■ TASK BRIEF
Return only the lines of the listing below that run from the line with "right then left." through the line with "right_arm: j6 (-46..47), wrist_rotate", both ends included, exactly as written.
Segment Start: INPUT RECORDS
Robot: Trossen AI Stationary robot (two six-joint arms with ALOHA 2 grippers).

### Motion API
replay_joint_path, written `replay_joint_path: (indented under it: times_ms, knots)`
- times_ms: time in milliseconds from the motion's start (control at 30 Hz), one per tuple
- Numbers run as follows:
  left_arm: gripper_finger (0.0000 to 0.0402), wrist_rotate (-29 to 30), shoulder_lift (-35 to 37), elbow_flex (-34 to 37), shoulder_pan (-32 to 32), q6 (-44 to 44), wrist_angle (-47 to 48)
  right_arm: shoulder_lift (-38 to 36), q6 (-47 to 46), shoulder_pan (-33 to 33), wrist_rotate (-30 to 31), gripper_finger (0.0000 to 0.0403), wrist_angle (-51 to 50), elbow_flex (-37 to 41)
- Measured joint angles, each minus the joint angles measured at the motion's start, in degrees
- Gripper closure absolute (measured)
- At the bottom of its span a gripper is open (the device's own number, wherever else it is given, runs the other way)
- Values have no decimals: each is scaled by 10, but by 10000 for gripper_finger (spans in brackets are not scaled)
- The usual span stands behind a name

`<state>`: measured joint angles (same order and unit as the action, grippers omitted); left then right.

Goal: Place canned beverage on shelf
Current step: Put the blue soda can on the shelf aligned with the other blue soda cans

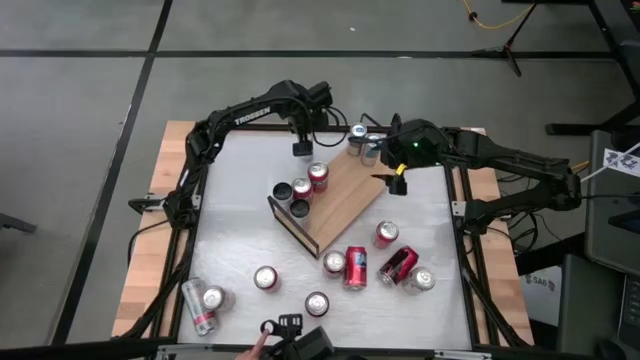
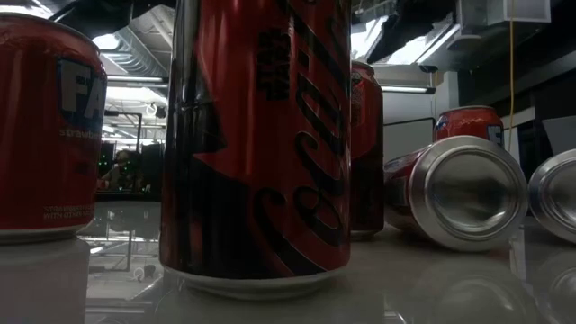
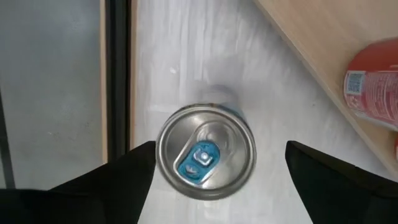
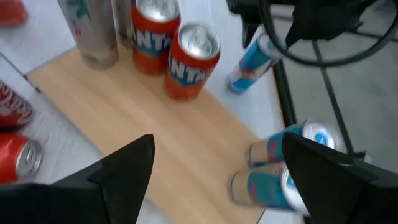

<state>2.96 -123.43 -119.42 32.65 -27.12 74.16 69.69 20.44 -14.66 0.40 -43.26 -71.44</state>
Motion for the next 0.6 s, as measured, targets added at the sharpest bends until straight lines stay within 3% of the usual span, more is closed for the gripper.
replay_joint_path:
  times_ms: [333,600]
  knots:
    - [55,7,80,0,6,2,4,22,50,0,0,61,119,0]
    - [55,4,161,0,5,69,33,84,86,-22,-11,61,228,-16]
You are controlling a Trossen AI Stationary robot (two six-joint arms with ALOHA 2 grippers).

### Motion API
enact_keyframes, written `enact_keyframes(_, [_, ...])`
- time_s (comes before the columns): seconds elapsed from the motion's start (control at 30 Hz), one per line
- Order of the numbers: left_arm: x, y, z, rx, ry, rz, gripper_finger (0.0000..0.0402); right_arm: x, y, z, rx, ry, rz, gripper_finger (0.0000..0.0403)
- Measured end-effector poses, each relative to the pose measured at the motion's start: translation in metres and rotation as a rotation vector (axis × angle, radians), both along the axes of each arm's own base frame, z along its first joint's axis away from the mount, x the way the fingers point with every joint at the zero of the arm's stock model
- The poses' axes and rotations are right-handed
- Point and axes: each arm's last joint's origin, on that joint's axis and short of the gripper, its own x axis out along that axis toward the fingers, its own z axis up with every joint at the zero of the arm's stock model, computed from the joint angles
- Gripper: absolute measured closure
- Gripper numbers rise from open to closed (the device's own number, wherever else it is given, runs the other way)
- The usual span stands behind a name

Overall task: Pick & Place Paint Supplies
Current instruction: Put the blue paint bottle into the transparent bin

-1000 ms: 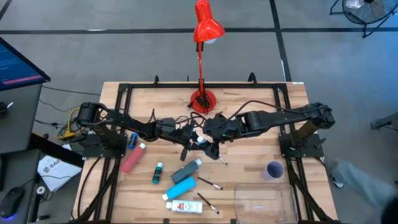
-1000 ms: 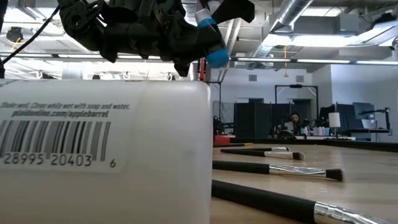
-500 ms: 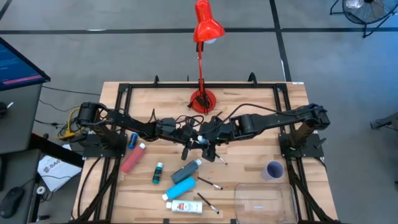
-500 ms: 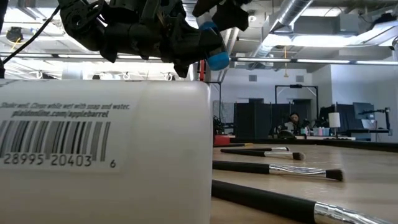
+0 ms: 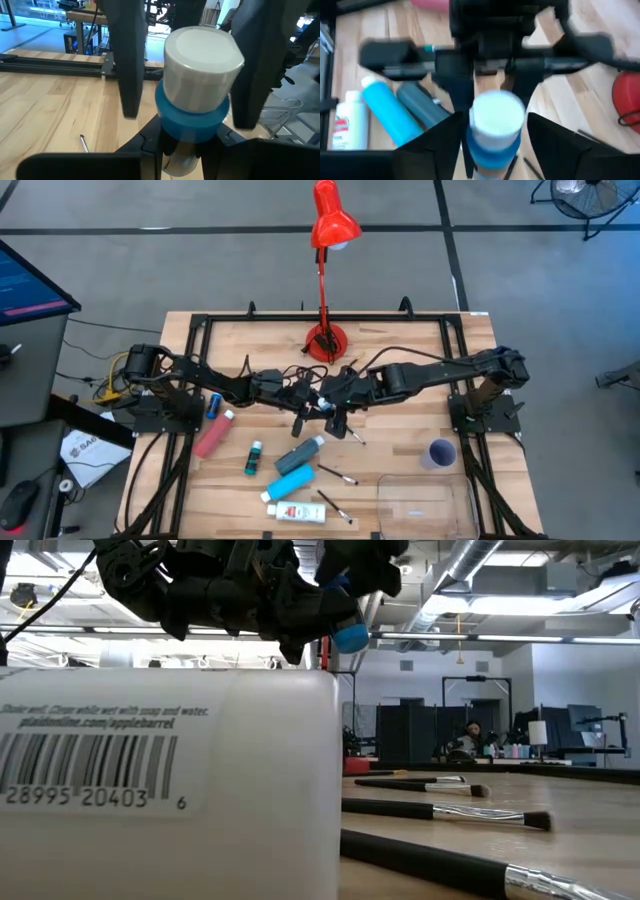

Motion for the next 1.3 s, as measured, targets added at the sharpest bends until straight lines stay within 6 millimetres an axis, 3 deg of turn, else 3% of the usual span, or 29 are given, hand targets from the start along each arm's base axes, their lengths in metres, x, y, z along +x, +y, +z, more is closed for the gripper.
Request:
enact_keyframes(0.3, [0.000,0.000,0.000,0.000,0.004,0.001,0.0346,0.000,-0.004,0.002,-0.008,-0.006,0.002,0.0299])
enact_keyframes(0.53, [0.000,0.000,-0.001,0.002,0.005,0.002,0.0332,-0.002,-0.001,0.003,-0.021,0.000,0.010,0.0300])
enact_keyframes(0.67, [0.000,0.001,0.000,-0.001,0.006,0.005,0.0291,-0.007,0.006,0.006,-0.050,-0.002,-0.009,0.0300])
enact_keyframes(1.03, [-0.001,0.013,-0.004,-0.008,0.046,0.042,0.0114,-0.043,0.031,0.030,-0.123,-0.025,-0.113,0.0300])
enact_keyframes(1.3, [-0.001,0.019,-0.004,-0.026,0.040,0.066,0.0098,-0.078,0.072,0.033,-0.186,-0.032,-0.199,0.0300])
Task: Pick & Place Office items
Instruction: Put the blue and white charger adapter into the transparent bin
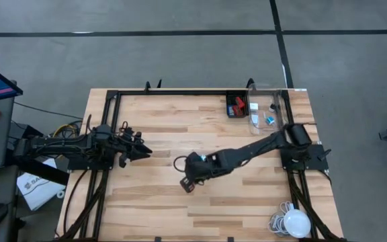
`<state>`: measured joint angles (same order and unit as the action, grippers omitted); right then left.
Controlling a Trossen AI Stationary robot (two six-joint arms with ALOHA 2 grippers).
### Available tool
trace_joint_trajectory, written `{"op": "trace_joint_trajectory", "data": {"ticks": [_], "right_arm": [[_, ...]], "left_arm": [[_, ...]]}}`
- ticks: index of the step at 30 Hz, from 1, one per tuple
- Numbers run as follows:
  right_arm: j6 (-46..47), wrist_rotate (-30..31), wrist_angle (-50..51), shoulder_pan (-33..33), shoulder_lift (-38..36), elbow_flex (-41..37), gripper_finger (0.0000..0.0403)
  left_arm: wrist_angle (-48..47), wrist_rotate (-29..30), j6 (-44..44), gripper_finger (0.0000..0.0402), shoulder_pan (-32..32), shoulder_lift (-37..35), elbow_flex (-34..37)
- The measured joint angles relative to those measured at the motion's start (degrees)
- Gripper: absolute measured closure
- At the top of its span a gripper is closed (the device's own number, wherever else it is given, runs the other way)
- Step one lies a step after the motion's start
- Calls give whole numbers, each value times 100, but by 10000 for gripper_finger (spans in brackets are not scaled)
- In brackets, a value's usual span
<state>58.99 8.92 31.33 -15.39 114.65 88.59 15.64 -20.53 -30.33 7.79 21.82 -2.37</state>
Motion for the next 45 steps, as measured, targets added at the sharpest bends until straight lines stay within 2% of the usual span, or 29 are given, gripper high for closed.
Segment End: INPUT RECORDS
■ SOLVED PROBLEM
`<state>`: measured joint angles (same order and unit as the action, grippers omitted); right then left.
Controlling a Trossen AI Stationary robot (two six-joint arms with ALOHA 2 grippers).
### Available tool
trace_joint_trajectory, written `{"op": "trace_joint_trajectory", "data": {"ticks": [_], "right_arm": [[_, ...]], "left_arm": [[_, ...]]}}`
- ticks: index of the step at 30 Hz, from 1, one per tuple
- Numbers run as follows:
  right_arm: j6 (-46..47), wrist_rotate (-30..31), wrist_angle (-50..51), shoulder_pan (-33..33), shoulder_lift (-38..36), elbow_flex (-41..37), gripper_finger (0.0000..0.0403)

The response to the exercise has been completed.